Folha de S.Paulo
Não parece existir dúvida a respeito do repique inflacionário a ser provocado pelo atual curso da maxidesvalorização sem controle do real. É trivial dizer que todo choque de grandes proporções implica mudança dos preços relativos e, por consequência, a reação encadeada dos agentes econômicos na tentativa de resguardar suas participações relativas na renda nacional.
Por conta disso, a indexação manifesta-se rapidamente, ainda que a sua extensão possa ser disforme e parcial. De imediato, surge um grande dilema. O possível salto na taxa de inflação no Brasil representará "apenas" a conformação de um novo patamar mais alto da carestia ou a subida progressiva dos preços conduzida pela inércia inflacionária.
Das estimativas preliminares existentes, pode-se depreender que a nova taxa anual de inflação corre o sério risco de se situar numa faixa acima de um dígito. Isso, por si só, não seria pouca coisa, em se tratando, sobretudo, de uma economia relativamente aberta ao exterior, sem os tradicionais mecanismos de indexação e diante do cenário recessivo.

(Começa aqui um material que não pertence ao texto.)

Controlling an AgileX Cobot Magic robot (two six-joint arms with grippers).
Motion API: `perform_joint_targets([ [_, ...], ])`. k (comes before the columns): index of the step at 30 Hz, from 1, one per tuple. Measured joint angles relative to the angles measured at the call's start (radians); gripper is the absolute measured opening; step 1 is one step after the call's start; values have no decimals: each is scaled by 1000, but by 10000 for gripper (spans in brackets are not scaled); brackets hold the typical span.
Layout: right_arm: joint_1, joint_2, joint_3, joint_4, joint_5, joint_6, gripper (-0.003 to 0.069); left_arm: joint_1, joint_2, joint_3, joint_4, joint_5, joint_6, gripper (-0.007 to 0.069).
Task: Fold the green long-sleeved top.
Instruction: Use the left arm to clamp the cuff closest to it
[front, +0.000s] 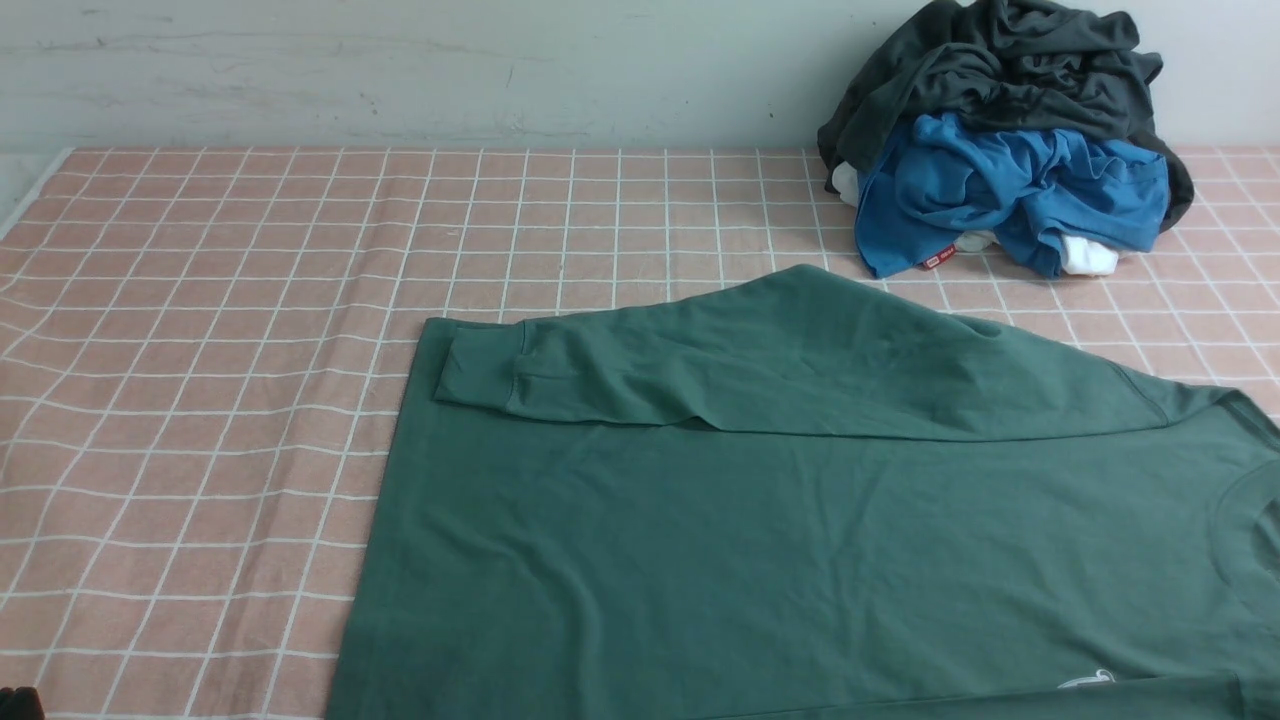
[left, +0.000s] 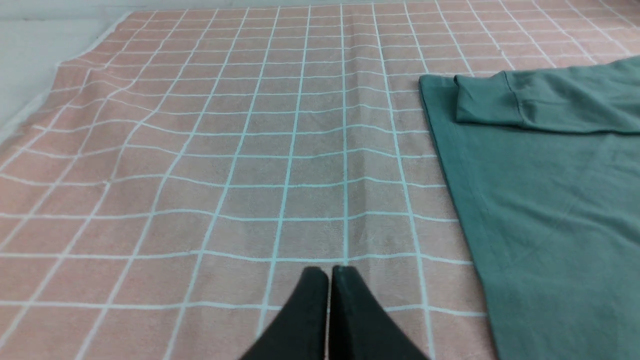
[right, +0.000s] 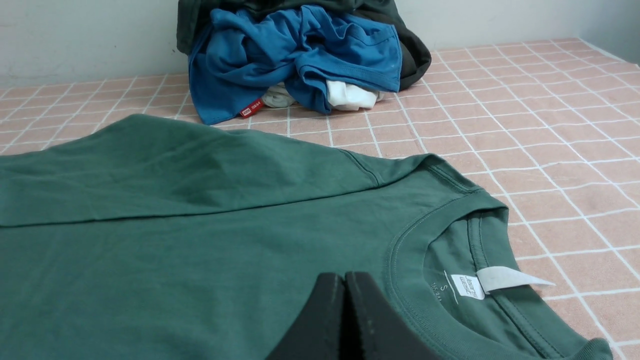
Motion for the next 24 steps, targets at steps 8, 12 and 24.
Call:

Para que o repique inflacionário represente tão-somente um novo patamar mais alto do custo de vida, sem a contaminação em cascata de todo o processo de formação de preços da economia, torna-se absolutamente fundamental que o processo distributivo não apresente apenas vencedores, mas, principalmente, perdedores em definitivo, que aceitem a realidade proveniente de uma menor participação na renda nacional.
Em geral, percebe-se que o setor exportador aparece como privilegiado pela nova situação cambial, ao mesmo tempo que as commodities, com preços cotados em dólar no mercado internacional, e as empresas oligopolistas, com condições mais favoráveis para proteger suas margens de lucro, tendem a repassar para preços finais os possíveis impactos de custo. O que significa, em parte, a retroalimentação da cadeia inflacionária.
Mas onde a corrente da alta de preços poderia ser interrompida? Certamente nos seus elos mais débeis, como os setores produtivos vinculados ao mercado interno, especialmente as pequenas e microempresas, que poderão ter suas margens de lucro esmagadas pela escassez de consumidores ou ainda pela inadimplência dos mesmos. Como se sabe, o segmento voltado para o mercado interno possui dificuldades adicionais para repassar imediata e generalizadamente para preços qualquer aumento de custos num cenário recessivo, combinado a altas taxas de juros e à abertura comercial.
Da mesma forma o mundo do trabalho, que, por ser detentor de renda fixa, deverá amargar a maior parte do ônus inflacionário, diante da queda do salário real, que decorre do novo patamar da carestia no Brasil, e da elevação do desemprego, que resulta da recessão. Em outras palavras, o elo fraco da corrente distributiva, representado por empregados assalariados, funcionários públicos, trabalhadores autônomos, aposentados e pensionistas, encontra-se praticamente excluído das possibilidades de utilização dos mecanismos tradicionais de indexação, como forma de procurar garantir sua anterior participação no bolo da renda nacional.
Sem a plena e imediata correção dos salários, a inflação terminará atuando como um novo imposto, responsável pela redução da massa nacional de rendimentos do trabalho estimada em 5% (cerca de R$ 15 bilhões a menos no poder aquisitivo dos trabalhadores). Em síntese, o rendimento do trabalho, que significava 38% da renda nacional em 1996, poderá representar, em 1999, apenas 35%, o que torna ainda mais perverso o atual processo de distribuição funcional da renda no Brasil.
Nesse quadro, a estratégia governamental de combate à elevação do custo de vida parece bastante clara. Mais uma vez, a tentativa de controle da inflação tende a recair sobre os ombros dos trabalhadores, na forma de arrocho salarial e de maior desemprego.
Somente uma negociação nacional com os macropreços nacionais (preços privados, tributos, juros, câmbio e salários) apresenta-se como alternativa à política do silêncio de cemitério que a desindexação e a recessão impõem aos elos mais fracos da corrente distributiva. Mas será que há vontade política suficiente para a implementação de uma política de rendas concertada? Ou se deve acreditar que a capacidade do governo em controlar a inflação reside apenas e tão-somente no desmantelamento do bem-estar social da maior parte da população brasileira?
Sobre o autor
Marcio Pochmann, 36, economista, é professor do Instituto de Economia e pesquisador do Centro de Estudos Sindicais e de Economia do Trabalho (Cesit) da Universidade Estadual de Campinas (Unicamp).